AI foom is said to happen if at some point in the future while humans are still mostly in charge [...]
Humans being in charge doesn’t seem central to foom. Like, physically these are wholly unrelated things.
mechanisms like recursive self-improvement can only cause foom if they come earlier than widespread automation from pre-superintelligent systems
Only on the humans-not-in-charge technicality introduced in this definition of foom. Something else being in charge doesn’t change what physically happens as a result of recursive self-improvement.
essentially removing humans from the picture before humans ever need to solve the problem of controlling an AI foom
This doesn’t make the problem of controlling an AI foom go away. The non-foomy systems in charge of the world would still need to solve it.
This doesn’t make the problem of controlling an AI foom go away. The non-foomy systems in charge of the world would still need to solve it.

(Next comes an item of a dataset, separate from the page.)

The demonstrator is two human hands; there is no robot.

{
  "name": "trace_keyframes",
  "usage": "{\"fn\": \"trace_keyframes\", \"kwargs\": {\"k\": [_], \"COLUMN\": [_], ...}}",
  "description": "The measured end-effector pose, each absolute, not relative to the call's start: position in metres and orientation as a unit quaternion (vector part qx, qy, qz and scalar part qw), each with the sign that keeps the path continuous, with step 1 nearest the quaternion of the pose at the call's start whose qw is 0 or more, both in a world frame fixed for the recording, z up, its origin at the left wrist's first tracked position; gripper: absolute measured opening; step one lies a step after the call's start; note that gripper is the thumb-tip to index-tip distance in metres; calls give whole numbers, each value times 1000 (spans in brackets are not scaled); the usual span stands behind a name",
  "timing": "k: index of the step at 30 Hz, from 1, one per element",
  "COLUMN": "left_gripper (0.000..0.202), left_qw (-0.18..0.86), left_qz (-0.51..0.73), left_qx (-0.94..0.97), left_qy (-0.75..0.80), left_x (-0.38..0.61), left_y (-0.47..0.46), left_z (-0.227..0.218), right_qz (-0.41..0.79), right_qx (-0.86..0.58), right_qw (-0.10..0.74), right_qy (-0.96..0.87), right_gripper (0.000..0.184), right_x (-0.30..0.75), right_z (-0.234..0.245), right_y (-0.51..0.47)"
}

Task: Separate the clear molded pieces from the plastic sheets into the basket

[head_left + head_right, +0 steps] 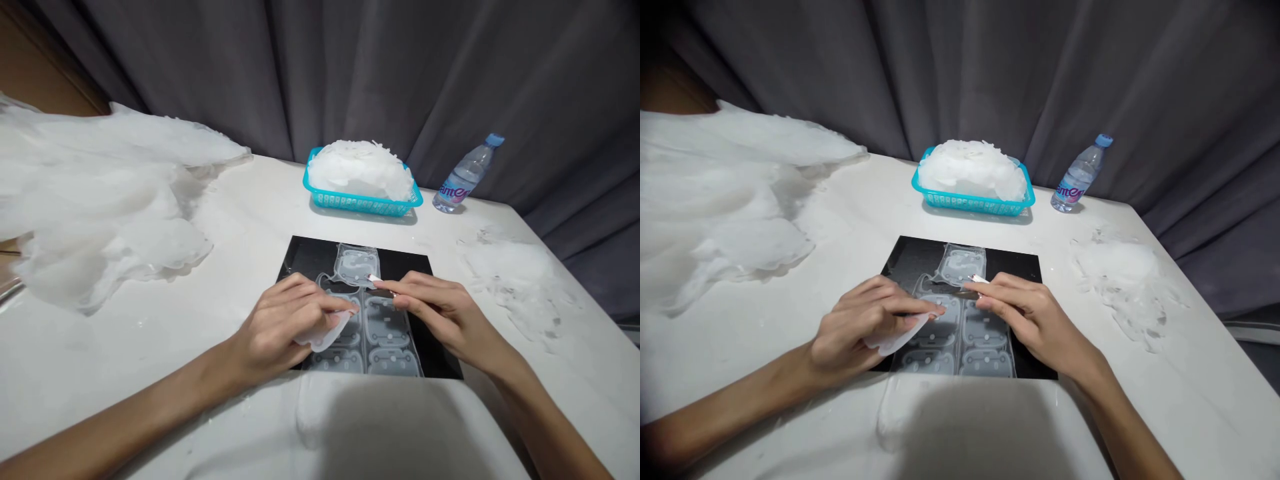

You’re right, of course, but I don’t think it should be a priority to solve problems that our AI descendants will face, rather than us. It is better to focus on making sure our non-foomy AI descendants have the tools to solve those problems themselves, and that they are properly aligned with our interests.
As non-foomy systems grow more capable, they become the most likely source of foom, so building them causes foom by proxy. At that point, their alignment wouldn’t matter in the same way as current humanity’s alignment wouldn’t matter.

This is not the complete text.